At its very core, margin trading in the Forex market is simply borrowing money from your broker in order to trade currencies. As a matter of fact, it is possible for you to have a margin account in which you are actually trading with a percentage of borrowed money all the time. This is exactly the opposite of a cash account which is necessary for you to fund so that you can get started with trading and to continue funding if necessary in order to keep trading.
Typically, you are going to need to put down an initial deposit in order for you to acquire one of these margin accounts. The amount of money that you need to put in may vary from broker to broker so it will be necessary for you to check with your own broker if this is of interest to you. Once you have established the margin account, you are able to use borrowed money to fund up to 50% of the trade that you intend to do. It is not mandatory that you take all 50% but that is the maximum amount that you will be able to take in using your margin account.

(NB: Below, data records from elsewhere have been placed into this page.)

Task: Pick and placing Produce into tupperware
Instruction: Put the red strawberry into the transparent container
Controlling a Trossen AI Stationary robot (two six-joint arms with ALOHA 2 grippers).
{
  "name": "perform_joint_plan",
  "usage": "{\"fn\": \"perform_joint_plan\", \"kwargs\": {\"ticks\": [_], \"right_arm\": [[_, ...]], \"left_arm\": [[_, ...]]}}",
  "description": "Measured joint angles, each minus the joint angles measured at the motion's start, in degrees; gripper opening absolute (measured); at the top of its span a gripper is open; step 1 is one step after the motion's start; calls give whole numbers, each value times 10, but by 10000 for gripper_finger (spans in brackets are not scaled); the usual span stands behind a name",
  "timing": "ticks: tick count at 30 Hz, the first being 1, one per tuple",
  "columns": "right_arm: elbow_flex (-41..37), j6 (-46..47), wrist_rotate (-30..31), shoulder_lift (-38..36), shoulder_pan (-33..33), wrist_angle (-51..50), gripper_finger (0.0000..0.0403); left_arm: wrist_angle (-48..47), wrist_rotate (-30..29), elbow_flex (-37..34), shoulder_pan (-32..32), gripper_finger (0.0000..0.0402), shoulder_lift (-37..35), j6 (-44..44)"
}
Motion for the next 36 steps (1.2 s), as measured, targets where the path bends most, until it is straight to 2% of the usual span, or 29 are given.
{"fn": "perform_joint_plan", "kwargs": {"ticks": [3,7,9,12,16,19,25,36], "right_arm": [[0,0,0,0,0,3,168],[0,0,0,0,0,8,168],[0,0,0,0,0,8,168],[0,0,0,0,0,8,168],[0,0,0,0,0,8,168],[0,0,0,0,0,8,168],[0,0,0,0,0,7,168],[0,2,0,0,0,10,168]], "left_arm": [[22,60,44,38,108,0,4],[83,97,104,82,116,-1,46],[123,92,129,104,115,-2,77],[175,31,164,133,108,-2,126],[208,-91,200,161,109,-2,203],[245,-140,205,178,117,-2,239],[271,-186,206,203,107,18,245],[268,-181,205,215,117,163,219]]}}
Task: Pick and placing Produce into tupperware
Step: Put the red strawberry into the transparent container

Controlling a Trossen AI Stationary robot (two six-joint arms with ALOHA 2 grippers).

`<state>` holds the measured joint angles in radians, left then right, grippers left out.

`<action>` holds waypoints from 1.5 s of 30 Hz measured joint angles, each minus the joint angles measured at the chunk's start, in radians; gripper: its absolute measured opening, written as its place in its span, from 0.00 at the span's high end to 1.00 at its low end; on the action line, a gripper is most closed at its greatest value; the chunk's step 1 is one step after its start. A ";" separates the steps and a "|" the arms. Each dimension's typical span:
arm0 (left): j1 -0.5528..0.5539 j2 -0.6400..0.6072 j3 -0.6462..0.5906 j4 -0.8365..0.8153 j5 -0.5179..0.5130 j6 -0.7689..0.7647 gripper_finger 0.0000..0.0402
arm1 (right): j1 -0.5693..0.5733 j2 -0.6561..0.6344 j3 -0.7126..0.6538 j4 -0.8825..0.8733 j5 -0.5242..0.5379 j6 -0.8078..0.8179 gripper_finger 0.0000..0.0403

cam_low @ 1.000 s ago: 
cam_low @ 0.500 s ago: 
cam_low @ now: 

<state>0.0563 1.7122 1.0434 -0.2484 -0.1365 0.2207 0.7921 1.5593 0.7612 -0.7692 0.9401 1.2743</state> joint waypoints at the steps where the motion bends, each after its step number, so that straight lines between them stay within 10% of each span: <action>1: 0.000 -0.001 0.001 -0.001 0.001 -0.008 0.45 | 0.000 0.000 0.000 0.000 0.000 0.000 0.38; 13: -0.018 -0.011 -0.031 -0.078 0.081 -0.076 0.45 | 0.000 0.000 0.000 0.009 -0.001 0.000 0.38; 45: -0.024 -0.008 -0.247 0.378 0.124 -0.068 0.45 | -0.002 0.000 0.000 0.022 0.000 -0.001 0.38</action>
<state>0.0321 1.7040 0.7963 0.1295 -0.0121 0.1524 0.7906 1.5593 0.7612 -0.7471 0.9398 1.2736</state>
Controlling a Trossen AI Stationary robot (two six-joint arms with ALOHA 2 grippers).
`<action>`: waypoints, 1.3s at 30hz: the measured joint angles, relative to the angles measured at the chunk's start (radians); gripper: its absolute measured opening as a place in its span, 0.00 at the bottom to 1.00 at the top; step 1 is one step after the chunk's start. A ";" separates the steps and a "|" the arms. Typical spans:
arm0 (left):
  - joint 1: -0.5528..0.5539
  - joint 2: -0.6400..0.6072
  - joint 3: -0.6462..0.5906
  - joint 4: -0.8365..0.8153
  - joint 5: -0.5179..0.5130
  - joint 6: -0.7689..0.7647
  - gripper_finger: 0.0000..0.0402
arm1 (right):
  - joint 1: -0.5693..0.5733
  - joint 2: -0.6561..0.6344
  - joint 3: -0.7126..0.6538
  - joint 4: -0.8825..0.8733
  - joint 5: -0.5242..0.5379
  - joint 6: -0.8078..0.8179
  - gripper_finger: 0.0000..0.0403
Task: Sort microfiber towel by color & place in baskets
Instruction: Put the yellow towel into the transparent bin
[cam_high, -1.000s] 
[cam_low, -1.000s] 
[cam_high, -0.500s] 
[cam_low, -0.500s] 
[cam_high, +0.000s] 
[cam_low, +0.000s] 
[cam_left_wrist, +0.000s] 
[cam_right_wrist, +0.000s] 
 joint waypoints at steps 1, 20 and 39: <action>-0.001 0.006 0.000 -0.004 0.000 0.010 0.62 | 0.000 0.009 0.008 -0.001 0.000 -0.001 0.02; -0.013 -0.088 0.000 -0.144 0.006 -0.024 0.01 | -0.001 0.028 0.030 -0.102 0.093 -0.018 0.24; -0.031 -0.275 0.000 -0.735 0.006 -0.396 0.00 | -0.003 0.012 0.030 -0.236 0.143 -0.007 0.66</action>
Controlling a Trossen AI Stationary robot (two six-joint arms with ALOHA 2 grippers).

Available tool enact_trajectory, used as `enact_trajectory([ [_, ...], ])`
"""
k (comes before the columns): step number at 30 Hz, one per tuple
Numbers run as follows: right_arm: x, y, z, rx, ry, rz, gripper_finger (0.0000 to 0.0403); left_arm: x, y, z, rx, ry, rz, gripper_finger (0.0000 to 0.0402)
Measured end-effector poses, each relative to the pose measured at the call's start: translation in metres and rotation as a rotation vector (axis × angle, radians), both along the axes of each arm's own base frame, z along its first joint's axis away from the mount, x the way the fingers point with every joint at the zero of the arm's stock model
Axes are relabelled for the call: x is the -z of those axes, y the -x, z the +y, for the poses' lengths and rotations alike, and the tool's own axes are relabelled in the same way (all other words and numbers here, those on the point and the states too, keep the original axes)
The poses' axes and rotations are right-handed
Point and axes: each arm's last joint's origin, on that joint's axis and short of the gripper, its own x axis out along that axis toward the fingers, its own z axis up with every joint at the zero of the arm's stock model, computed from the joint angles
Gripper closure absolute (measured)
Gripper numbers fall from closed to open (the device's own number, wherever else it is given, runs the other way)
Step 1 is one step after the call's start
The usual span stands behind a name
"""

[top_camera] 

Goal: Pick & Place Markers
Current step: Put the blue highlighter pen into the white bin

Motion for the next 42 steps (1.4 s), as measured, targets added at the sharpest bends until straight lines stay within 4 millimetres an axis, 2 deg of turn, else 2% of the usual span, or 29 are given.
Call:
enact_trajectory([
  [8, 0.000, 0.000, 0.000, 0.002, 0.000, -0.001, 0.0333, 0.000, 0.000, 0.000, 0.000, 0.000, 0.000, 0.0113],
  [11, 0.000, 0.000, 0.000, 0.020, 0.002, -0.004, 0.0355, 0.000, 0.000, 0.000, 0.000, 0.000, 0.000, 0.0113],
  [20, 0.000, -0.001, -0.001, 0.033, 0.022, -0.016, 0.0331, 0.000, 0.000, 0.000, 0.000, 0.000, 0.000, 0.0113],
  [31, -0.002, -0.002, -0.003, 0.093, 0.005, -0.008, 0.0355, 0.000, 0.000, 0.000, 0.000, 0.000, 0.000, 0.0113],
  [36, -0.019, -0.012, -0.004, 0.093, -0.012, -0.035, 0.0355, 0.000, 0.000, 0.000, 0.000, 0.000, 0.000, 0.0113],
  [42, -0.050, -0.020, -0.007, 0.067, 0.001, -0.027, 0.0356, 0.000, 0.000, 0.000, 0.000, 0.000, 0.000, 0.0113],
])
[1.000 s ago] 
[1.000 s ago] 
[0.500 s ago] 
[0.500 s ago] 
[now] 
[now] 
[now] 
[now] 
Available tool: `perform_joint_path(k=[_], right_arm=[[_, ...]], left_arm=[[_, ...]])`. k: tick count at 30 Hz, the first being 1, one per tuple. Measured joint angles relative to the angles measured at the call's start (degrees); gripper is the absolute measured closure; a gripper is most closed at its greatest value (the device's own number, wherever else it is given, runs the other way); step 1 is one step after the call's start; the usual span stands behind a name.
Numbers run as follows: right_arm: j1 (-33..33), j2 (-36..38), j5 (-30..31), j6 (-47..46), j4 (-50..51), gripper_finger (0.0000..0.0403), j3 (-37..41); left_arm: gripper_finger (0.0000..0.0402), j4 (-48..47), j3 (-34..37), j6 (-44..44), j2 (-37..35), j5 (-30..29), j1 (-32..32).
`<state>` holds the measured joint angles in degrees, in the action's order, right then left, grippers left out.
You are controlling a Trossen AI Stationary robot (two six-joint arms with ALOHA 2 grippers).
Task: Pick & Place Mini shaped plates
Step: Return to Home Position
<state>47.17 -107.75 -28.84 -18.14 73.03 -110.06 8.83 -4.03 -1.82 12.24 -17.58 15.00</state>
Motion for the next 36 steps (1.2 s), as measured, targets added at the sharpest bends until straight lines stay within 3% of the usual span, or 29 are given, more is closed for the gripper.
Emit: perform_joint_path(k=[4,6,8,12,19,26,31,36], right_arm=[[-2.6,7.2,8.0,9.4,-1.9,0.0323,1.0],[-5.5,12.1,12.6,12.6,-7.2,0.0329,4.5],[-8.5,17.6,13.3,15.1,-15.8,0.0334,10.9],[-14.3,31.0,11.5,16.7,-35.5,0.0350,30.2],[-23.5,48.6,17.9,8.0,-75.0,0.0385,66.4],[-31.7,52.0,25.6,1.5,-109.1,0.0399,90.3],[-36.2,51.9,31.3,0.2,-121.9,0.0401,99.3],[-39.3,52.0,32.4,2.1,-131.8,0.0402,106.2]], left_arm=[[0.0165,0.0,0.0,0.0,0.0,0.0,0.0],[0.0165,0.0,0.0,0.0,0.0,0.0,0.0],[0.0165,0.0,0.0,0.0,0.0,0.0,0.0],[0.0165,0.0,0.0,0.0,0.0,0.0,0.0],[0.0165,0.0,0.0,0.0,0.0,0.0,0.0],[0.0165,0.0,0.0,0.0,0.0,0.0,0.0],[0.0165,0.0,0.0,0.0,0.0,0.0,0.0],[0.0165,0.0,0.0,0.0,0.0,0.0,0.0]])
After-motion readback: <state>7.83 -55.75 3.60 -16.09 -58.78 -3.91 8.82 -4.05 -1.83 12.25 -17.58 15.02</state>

Of all of the things that somebody who is using a margin account would hate it hear, it has got to be that a margin call is coming. Basically, this means that a broker feels as though the investment that he is partially funding is risky enough or reaching certain limits that he is going to call for you to either put more money into your trading account or to close out on the trade that you are currently doing. The reason why they do this is to minimize the loss for both of you but especially for the money that they have invested in the deal.
Margin trading is something that you may be interested in looking into but it is also something that can be quite dangerous if it is used improperly. Is it gambling? No, it’s not gambling at all although quite a few parallels can be drawn between Forex margin trading and casino gambling. It is simply another tool that you have at your disposal. Whether you choose to use it or not is completely your choice.